Monday, April 20, 2009

A Parody of Englishness as an Artistic Vantage Point


In the early 1970’s Gilbert & George, who had already for some time been presenting themselves as ‘Living Sculptures’, produced a number of works that showed them walking in idyllic English countryside. The majority of the work took the form of composite black and white photopieces hung in clusters; the photography looked dismally old fashioned and stagey; they wore Edwardian-looking suits and carried walking canes. The whole looked like amateur photographs of a bygone age: an illusion of a now vanished England.

The persona Gilbert and George adopted in these early works was part of a broad personal construct the artists were developing at that time, which fed into their lives and relentless promotions of their art. In the late 1960’s and early 1970’s they bombarded the art world with texts and announcement cards, most of which looked like invitations to a dance on a turn of the century cruise liner, or a Mayfair ball. They flirted with emblems of Government, and used symbols of Royalty and Freemasonary; cards for exhibitions urged the recipient do please get in touch, as though the card were an invitation to an Edwardian high-tea or the calling card of a bright young thing out of PG Wodehouse. They hand-signed their photopieces beneath a Royal crest, marking their joint signature with the year, as though each completed work were the passing of an act of Parliament; they used odd, stilted, over-enunciated syntax and overplayed politeness; a letter would look more like a note from the vicarage than a communiqué from within the contemporary art world; but perhaps this early distancing ensured their success; and all more interesting too when one considers the art world of that time.

But given they used themselves in so much of their work it is perhaps as though they needed to adopt the parody of Englishness to speak about the broader world,enclosing themselves in a protective construct that allowed them to keep their real personalities at a distance using the formality of manners; allowing them to begin to speak about difficult subjects.

To my mind the most successful of their works of this period were their first and last ever group of oil paintings –called simply The Paintings: they were a series of large triptychs carried out in 1971 of perhaps the sort of scenes one associates with the grand traditions of English art with the artists themselves in the mid-panels engaging with the landscape: leaning against a five-bar gate in relaxed, resigned pose or sitting in woodland; sometimes merely surveying the horizon, as though discovering alien territory for the first time - the mid-panels flanked by panels of foliage and landscape.

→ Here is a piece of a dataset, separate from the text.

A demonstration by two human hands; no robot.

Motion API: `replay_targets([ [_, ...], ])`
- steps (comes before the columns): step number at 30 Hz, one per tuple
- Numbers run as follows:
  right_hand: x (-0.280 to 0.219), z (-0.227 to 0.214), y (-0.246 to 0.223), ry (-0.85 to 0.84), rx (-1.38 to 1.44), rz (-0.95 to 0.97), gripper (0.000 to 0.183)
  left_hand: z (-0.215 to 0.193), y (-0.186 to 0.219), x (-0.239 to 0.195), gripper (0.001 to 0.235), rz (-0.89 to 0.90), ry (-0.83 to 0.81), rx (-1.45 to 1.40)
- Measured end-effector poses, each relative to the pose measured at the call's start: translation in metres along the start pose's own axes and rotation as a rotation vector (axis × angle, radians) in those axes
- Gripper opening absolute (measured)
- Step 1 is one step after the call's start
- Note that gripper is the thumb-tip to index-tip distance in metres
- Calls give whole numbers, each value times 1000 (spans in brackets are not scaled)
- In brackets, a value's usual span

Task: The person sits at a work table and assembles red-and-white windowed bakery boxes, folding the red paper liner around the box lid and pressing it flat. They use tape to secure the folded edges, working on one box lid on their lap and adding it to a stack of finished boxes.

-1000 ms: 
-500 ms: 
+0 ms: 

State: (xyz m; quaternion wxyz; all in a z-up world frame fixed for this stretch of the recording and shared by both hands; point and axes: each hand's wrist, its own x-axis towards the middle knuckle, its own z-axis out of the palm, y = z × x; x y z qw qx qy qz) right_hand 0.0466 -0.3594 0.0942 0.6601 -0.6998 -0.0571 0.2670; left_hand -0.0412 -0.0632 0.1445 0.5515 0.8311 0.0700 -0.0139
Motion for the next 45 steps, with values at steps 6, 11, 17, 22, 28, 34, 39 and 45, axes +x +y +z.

The Paintings have something of the quality of the amateur Sunday painter, as a painter one notices the colours are not quite right, perhaps the greens are too emerald, too hyper-real, and the colours look as though they are straight from the tubes, rather than developed in a way most professional painters would; they look a little like paint by numbers and were it not for the scale they would look like any picture one might find in a car boot sale; they are full of painterly errors, one even has a whip of dripped paint that flicks the air – but the mistake is left as is: the errors are accepted; it is as though Gilbert & George were intentionally concerning themselves with the unsophisticated, and while aping the traditions of English landscape painting in hamfisted fashion they are also challenging the proper painterly way of things; but the amateur intent lends the work a curious, disjointed strangeness; as though a non-artist were given a crash course in the romantic tradition then short-lived access to abandoned village and ordered to recreate what he found there.

We seem to be looking at the uncovering of a sensibility; there is a sense of glimpsed access to a parallel world, in much the same way as Martin Parr’s quietly invasive photographs of village fetes (up close and personal with the homemade jams); an investigation of the unsophisticated, the other. These works too seem to get close to a depiction of Middle England, or a Little England, that tells us all is perhaps not quite right. But are they are survey of a land that once was and is no more? A canny acknowledgement of a part of our history? Or are they a valid component of England as we know it?

Strangely, these works have only ever been exhibited twice, once in 1971, shortly after they were made, and once in the mid-1980’s. They remain sorely neglected and are not widely known; the paintings did not form part of the recent Gilbert & George show at the Tate and neither do they appear in either the original edition of the Complete Pictures or the updated edition for the Tate retrospective.

Perhaps this is because while the work uses an idea of England, and speaks of it, it also, in it’s painterliness, strongly references the English landscape tradition and while Gilbert and George are admirers of Constable, say, or Samuel Palmer, the referencing is perhaps more than the artists are comfortable with; in my view it would be typical of Gilbert & George to wish to edit their work of referencing of other art movements to keep the G&G story as uncluttered as possible for the viewer.